● Aim of the task
Strip out all images, then restate the data verbatim.

..............................

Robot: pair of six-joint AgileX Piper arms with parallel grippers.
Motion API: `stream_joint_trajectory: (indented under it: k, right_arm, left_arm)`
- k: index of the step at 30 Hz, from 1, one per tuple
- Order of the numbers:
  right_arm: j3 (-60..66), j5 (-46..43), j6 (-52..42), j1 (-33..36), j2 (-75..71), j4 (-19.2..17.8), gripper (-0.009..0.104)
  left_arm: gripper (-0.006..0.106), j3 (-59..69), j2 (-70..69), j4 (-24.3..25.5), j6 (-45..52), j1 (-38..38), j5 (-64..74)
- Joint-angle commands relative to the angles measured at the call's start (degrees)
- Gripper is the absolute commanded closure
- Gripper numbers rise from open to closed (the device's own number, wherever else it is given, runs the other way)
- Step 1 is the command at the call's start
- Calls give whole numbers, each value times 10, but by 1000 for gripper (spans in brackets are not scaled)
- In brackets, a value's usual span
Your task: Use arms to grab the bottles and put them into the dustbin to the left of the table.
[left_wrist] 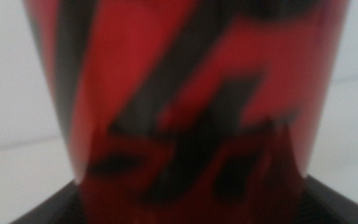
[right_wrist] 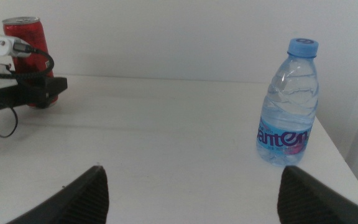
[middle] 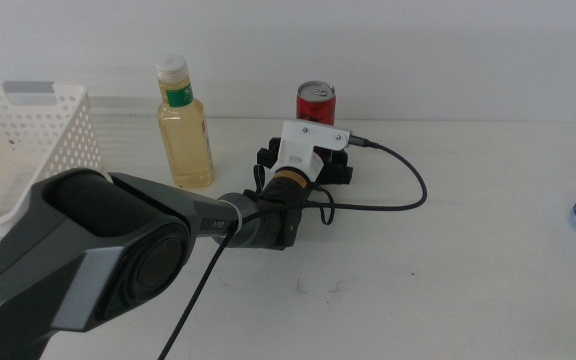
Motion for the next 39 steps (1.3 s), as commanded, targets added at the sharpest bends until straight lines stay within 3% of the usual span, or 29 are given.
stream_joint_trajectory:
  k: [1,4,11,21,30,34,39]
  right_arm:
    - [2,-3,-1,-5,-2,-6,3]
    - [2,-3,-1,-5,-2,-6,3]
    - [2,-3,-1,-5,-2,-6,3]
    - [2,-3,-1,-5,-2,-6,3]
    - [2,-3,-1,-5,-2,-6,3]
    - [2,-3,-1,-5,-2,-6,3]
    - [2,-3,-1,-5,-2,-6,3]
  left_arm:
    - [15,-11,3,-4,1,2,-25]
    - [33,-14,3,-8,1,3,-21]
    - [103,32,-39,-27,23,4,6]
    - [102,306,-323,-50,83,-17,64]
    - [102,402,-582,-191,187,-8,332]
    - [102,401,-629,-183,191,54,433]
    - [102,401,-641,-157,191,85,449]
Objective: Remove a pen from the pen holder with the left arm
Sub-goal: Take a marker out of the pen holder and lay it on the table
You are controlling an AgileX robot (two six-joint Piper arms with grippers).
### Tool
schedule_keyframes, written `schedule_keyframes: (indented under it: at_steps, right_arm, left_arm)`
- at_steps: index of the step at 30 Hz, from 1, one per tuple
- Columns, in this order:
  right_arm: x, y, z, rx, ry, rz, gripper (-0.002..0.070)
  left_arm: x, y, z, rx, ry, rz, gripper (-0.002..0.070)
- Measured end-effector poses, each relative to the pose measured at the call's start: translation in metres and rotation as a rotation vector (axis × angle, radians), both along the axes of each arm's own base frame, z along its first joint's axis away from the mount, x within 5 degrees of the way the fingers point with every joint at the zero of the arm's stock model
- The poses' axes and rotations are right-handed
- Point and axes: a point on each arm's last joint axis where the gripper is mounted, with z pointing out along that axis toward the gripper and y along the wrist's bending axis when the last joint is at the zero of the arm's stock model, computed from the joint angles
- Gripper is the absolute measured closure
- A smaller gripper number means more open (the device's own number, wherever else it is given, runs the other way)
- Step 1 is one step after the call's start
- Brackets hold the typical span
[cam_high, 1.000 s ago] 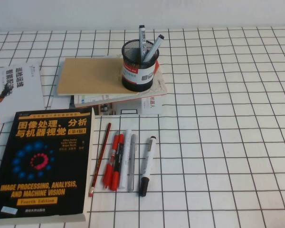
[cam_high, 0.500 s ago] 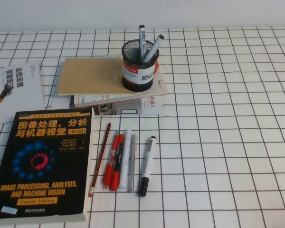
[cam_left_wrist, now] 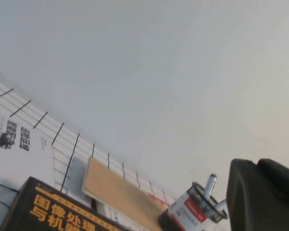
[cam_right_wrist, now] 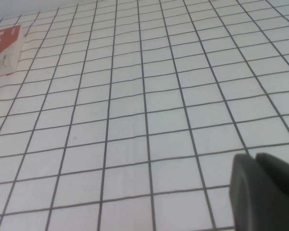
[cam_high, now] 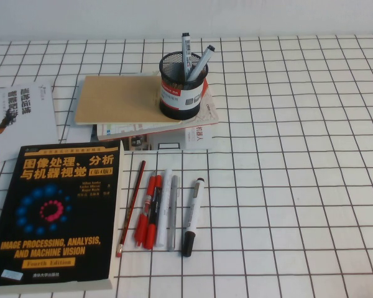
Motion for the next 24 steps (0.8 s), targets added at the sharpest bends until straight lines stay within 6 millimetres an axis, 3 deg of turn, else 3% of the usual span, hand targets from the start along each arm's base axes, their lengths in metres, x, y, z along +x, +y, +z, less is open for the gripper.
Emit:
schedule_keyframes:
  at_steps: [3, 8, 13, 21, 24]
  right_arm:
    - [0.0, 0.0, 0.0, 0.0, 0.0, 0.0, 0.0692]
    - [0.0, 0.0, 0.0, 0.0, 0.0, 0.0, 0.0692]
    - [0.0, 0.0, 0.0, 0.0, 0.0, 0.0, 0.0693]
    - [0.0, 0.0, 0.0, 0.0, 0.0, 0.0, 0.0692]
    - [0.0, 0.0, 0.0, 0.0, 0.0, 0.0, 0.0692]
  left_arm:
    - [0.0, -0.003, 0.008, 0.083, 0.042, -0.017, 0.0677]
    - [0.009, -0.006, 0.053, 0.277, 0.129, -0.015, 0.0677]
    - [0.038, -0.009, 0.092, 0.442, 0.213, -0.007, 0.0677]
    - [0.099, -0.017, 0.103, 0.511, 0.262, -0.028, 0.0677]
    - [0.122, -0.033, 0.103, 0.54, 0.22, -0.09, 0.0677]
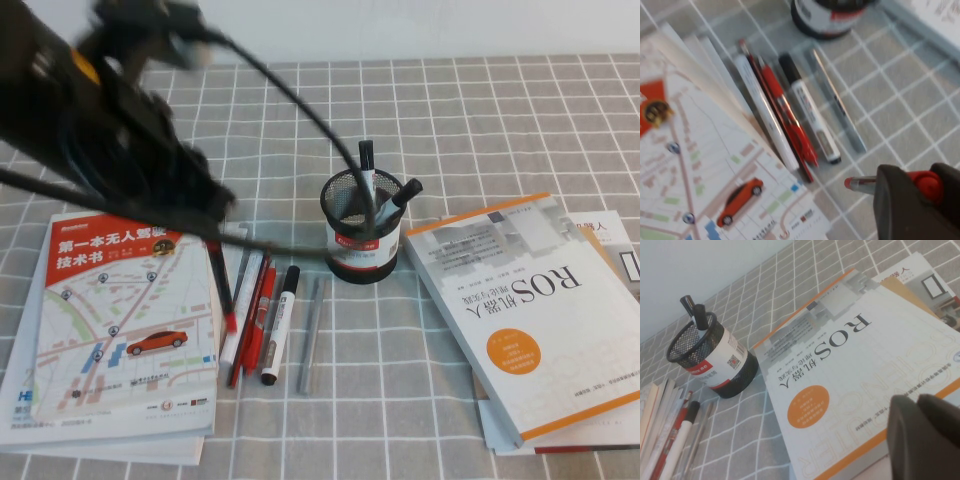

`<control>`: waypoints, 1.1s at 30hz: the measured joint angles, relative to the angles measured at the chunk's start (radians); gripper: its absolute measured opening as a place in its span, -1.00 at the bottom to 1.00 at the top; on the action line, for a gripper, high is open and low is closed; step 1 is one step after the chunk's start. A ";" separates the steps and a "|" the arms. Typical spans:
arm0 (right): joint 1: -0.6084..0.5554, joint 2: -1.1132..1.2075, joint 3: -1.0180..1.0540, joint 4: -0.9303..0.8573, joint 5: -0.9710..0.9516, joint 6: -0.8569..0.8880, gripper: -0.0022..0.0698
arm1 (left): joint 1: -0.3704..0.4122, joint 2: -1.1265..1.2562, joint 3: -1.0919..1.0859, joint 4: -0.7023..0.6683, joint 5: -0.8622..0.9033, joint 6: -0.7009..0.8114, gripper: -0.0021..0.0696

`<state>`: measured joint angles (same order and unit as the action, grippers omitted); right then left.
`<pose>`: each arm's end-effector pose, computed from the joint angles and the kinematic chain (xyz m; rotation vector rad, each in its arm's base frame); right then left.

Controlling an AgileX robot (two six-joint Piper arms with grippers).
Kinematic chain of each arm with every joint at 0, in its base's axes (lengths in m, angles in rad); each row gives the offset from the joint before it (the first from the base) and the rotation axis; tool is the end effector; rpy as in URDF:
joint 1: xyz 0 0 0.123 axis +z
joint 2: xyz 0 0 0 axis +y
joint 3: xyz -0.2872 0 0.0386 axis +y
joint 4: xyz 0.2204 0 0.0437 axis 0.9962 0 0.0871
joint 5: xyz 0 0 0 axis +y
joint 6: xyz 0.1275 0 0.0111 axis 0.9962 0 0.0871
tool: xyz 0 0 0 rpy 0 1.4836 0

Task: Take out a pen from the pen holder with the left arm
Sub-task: 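Take a marker out of the pen holder and lay it on the table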

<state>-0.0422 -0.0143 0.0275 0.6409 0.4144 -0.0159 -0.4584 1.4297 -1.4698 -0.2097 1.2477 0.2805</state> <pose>0.0544 0.0286 0.1657 0.4073 1.8253 0.5998 0.2324 -0.1429 0.3527 0.9458 2.5212 -0.3429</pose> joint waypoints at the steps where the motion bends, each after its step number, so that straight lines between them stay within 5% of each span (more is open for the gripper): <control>1: 0.000 0.000 0.000 0.000 0.000 0.000 -0.97 | -0.010 0.008 0.018 0.005 0.000 0.000 -0.73; 17: 0.000 0.000 0.000 0.000 0.000 0.000 -0.97 | -0.036 0.252 0.117 0.019 -0.030 -0.012 -0.73; 33: 0.000 0.000 0.000 0.000 0.000 0.000 -0.97 | -0.036 0.381 0.115 0.108 -0.407 -0.170 -0.73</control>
<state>-0.0422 -0.0143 0.0275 0.6409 0.4144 -0.0159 -0.4940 1.8104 -1.3543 -0.1013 0.8404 0.1102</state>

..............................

● Response to the exercise
Robot: pair of six-joint AgileX Piper arms with parallel grippers.
Motion API: `stream_joint_trajectory: (indented under it: k, right_arm, left_arm)`
- k: index of the step at 30 Hz, from 1, one per tuple
- Order of the numbers:
  right_arm: j3 (-60..66), j5 (-46..43), j6 (-52..42), j1 (-33..36), j2 (-75..71), j4 (-19.2..17.8), gripper (-0.009..0.104)
  left_arm: gripper (-0.006..0.106), j3 (-59..69), j2 (-70..69), j4 (-24.3..25.5), j6 (-45..52), j1 (-38..38), j5 (-64..74)
- Joint-angle commands relative to the angles measured at the call's start (degrees)
- Gripper is the absolute commanded closure
- Gripper numbers rise from open to closed (the device's own number, wherever else it is given, runs the other way)
- Step 1 is the command at the call's start
- Calls give whole numbers, each value times 10, but by 1000 for gripper (spans in brackets are not scaled)
- In brackets, a value's usual span
Your task: Use arms to grab the bottles and put them into the dustbin to the left of the table.
[left_wrist] 
[right_wrist] 
[middle] 
Motion for the next 39 steps (1.3 s), as commanded, targets added at the sharpest bends until straight lines stay within 3% of the usual span, or 29 are given.
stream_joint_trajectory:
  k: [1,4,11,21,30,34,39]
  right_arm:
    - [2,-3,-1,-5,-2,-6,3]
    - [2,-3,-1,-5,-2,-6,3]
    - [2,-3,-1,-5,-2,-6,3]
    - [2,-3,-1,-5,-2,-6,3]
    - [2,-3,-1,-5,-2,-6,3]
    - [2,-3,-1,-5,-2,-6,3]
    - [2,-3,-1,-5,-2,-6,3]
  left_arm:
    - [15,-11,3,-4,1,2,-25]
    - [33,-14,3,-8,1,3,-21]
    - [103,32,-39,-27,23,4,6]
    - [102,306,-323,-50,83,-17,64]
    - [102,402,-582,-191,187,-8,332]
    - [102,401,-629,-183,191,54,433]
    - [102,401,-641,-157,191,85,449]
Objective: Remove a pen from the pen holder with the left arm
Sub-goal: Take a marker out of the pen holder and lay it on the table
You are controlling an AgileX robot (two six-joint Piper arms with grippers).
### Tool
schedule_keyframes, written `schedule_keyframes: (indented under it: at_steps, right_arm, left_arm)`
- at_steps: index of the step at 30 Hz, from 1, one per tuple
- Columns, in this order:
  right_arm: x, y, z, rx, ry, rz, gripper (-0.002..0.070)
  left_arm: x, y, z, rx, ry, rz, gripper (-0.002..0.070)
- Measured end-effector poses, each relative to the pose measured at the call's start: translation in metres and rotation as a rotation vector (axis × angle, radians), both along the axes of each arm's own base frame, z along its first joint's axis away from the mount, x within 5 degrees of the way the fingers point with every joint at the zero of the arm's stock model
- The poses' axes and rotations are right-handed
- Point and axes: a point on each arm's last joint axis where the gripper is mounted, with z pointing out along that axis toward the gripper and y along the wrist's bending axis when the last joint is at the zero of the arm's stock model, computed from the joint angles
- Gripper is the absolute measured closure
- A smaller gripper number means more open (the device's own number, wherever else it is given, runs the other way)
- Step 1 is one step after the call's start
- Brackets hold the typical span
[cam_high, 1.000 s ago] 
[cam_high, 0.500 s ago] 
[cam_left_wrist, now] 
[cam_right_wrist, now] 
[cam_high, now] 
Motion for the next 24 steps (0.8 s), targets added at the sharpest bends until straight lines stay within 6 millimetres an axis, 3 deg of turn, else 3% of the usual span, hand targets from the start along each arm's base axes, their lengths in metres, x, y, z along +x, +y, +z, less is open for the gripper.
Emit:
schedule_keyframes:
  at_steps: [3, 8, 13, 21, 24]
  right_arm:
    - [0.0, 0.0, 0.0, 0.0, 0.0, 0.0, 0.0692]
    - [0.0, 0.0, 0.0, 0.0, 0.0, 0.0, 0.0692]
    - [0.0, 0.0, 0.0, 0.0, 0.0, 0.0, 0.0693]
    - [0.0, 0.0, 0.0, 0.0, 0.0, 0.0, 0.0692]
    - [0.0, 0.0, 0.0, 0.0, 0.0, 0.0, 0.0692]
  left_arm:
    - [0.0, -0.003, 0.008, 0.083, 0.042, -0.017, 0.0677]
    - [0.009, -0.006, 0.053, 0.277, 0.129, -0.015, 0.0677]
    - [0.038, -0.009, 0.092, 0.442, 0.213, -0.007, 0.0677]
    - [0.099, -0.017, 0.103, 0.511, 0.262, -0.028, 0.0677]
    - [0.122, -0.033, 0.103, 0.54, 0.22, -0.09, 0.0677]

`<control>`: waypoints, 1.1s at 30hz: the measured joint angles, relative to the angles measured at the chunk's start (radians); gripper: its absolute measured opening as a place in its span, -1.00 at the bottom to 1.00 at the top; on the action line, for a gripper, high is open and low is closed; step 1 is one step after the chunk's start. A ";" separates the steps and a "|" the arms. Typical spans:
arm0 (right): joint 1: -0.6084..0.5554, joint 2: -1.1132..1.2075, joint 3: -1.0180..1.0540, joint 4: -0.9303..0.8573, joint 5: -0.9710..0.9516, joint 6: -0.8569..0.8880, gripper: -0.0022..0.0698
arm1 (left): joint 1: -0.3704..0.4122, joint 2: -1.1265..1.2562, joint 3: -1.0919..1.0859, joint 4: -0.7023..0.6683, joint 5: -0.8622..0.9033, joint 6: -0.7009..0.8114, gripper: -0.0021..0.0696

`<state>`: measured joint angles (same order and unit as the action, grippers omitted); right then left.
`<pose>`: each arm's end-effector pose, computed from the joint angles and the kinematic chain (xyz m; rotation vector rad, each in its arm's base frame); right then left.

Controlling an AgileX robot (two six-joint Piper arms with grippers).
Kinematic chain of each arm with every joint at 0, in its base's axes (lengths in m, angles in rad); each row gives the offset from the joint before it (the first from the base) and the rotation axis; tool is the end effector; rpy as in URDF:
joint 1: xyz 0 0 0.123 axis +z
joint 2: xyz 0 0 0 axis +y
joint 3: xyz -0.2872 0 0.0386 axis +y
joint 4: xyz 0.2204 0 0.0437 axis 0.9962 0 0.0871
joint 5: xyz 0 0 0 axis +y
joint 6: xyz 0.1275 0 0.0111 axis 0.9962 0 0.0871
tool: xyz 0 0 0 rpy 0 1.4836 0

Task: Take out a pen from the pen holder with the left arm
Sub-task: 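Take a marker out of the pen holder and lay it on the table
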
<state>-0.0422 -0.0143 0.0275 0.6409 0.4144 -0.0159 -0.4584 1.4297 -1.4698 -0.2097 1.2477 0.2805</state> <pose>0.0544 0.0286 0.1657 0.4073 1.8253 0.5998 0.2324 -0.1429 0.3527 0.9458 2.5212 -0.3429</pose> joint waypoints at the steps where the motion bends, each after its step number, so that straight lines between them stay within 5% of each span (more is open for the gripper): <control>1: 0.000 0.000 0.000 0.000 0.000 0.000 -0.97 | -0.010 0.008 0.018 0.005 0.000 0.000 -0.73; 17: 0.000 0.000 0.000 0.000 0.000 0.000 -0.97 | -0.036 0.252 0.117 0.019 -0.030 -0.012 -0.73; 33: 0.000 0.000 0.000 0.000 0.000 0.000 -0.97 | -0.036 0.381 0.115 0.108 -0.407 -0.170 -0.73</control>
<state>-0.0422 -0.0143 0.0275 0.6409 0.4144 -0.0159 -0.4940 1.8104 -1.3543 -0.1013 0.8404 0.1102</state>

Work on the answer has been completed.